= Pagaruyung, Tanjung Emas, Tanah Datar =

Pagaruyung (/id/) is an Indonesian village in Tanjung Emas District, Tanah Datar, West Sumatra. From tambo sources, this country was formerly the capital of the Pagaruyung Kingdom.

In 1803-1804, a group of pilgrims from Minangkabau returned to their country. They were impressed by the Wahhabi conquest of Mecca in early 1803, and wanted to change Minangkabau society through violence. They are called Padri and criticize Minang customs such as gambling, cockfighting, opium, liquor, tobacco except betel, as well as Minangkabau customs which regulate the line of descent from the mother's side (matrilineal). This method of violence led to civil war in Minangkabau society.
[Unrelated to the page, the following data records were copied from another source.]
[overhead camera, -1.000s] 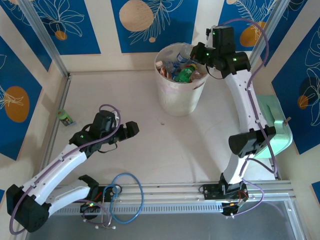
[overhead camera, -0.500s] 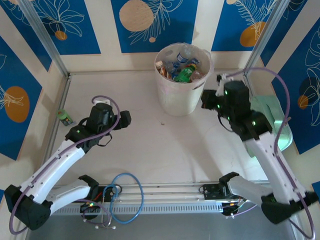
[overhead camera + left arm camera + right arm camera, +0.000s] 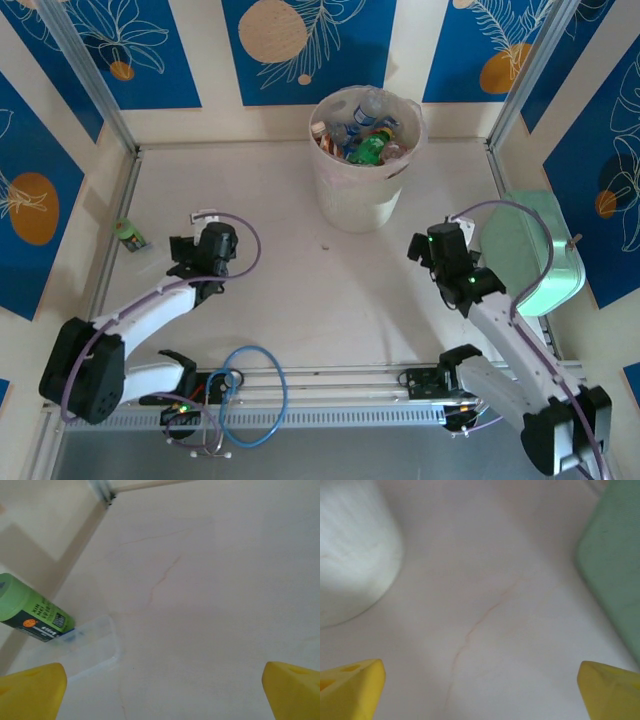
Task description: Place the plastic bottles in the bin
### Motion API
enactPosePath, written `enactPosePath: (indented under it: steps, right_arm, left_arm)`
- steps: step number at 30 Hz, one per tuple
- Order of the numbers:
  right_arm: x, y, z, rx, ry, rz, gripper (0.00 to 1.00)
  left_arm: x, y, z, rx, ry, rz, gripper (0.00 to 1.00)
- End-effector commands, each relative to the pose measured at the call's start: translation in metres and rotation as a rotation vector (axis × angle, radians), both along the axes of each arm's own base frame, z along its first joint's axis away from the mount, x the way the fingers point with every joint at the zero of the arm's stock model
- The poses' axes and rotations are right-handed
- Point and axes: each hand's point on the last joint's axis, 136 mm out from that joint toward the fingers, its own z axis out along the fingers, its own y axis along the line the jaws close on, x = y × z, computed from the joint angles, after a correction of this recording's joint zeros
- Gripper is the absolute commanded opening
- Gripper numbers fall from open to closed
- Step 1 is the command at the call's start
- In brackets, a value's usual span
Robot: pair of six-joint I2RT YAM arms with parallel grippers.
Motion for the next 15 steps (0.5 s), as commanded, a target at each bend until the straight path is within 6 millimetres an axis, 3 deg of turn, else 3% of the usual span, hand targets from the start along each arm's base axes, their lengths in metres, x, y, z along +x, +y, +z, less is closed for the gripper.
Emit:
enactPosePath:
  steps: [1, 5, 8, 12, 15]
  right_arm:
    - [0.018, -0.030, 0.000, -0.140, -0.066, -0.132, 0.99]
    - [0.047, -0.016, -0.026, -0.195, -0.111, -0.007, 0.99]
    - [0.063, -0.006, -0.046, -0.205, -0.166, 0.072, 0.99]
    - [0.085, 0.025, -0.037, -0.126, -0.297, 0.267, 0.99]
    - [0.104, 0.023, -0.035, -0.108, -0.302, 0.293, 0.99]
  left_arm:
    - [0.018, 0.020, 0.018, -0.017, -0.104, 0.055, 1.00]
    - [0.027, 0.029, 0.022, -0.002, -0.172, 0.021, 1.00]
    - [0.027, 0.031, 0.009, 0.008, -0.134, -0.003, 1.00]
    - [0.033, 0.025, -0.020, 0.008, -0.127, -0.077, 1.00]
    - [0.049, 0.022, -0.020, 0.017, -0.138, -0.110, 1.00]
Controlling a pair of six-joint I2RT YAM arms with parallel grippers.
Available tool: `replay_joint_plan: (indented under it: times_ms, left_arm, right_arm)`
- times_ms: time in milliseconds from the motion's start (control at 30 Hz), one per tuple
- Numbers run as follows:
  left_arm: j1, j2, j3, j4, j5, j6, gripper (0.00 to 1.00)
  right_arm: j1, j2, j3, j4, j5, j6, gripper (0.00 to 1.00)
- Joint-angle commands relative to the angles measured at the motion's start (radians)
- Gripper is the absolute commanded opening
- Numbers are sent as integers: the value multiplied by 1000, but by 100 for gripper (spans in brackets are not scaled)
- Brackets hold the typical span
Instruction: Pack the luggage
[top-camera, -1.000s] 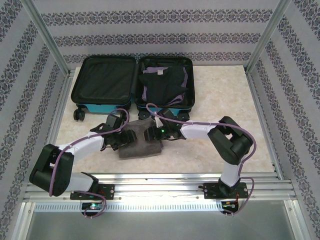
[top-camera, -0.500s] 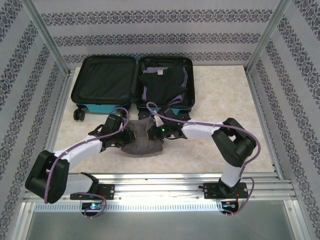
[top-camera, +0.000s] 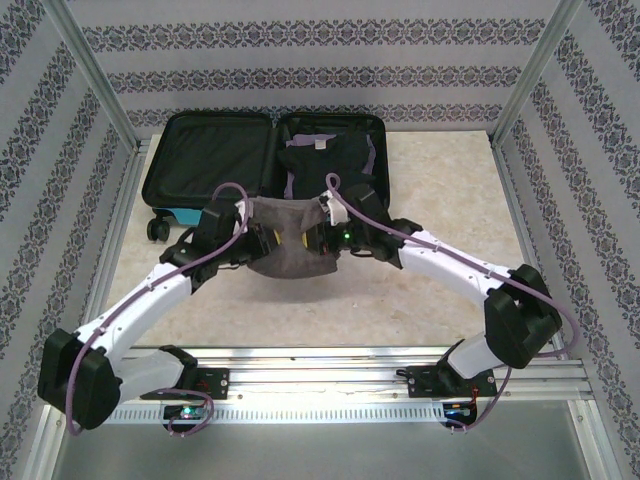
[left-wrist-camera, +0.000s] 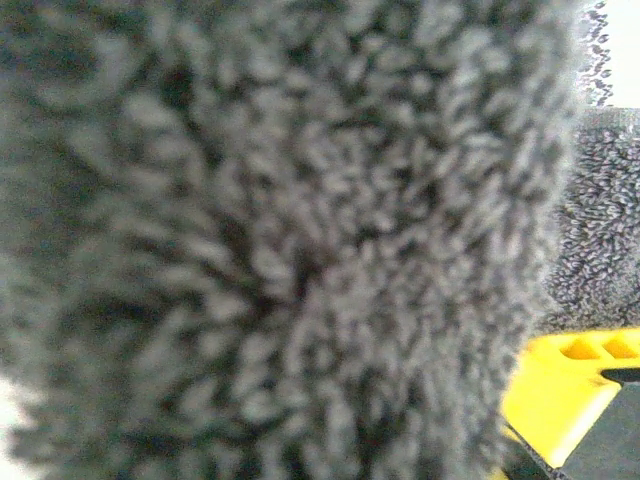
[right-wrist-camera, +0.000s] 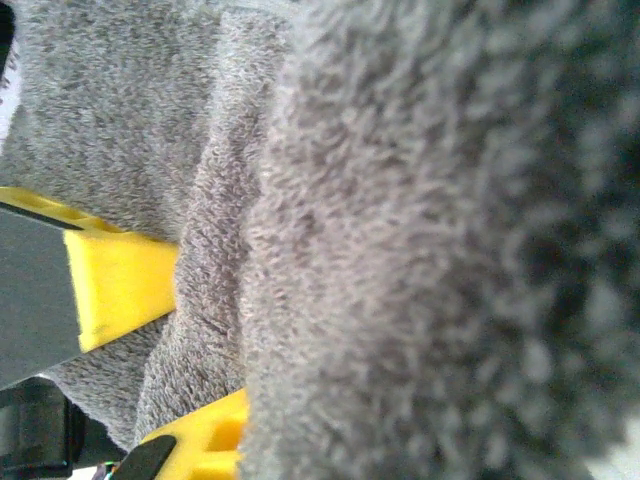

In 1815, the Pagaruyung royal family were all massacred by the Padri. In 1819, the Dutch returned to Padang after the British left it. The surviving royal families and the penghulu (customary heads) asked the Dutch for help in dealing with the Padri violence. In February 1821 they signed an agreement in which they handed over to the Dutch sovereignty over Minang lands. Not long after, the Dutch attacked Padri. Begin the Padri War, which lasted until 1838.

Since 2001, the local government of Tanah Datar Regency has begun to gradually move the center of government from Batusangkar to Pagaruyung. Where this program began by establishing the Regent's office in the area of the country at this time.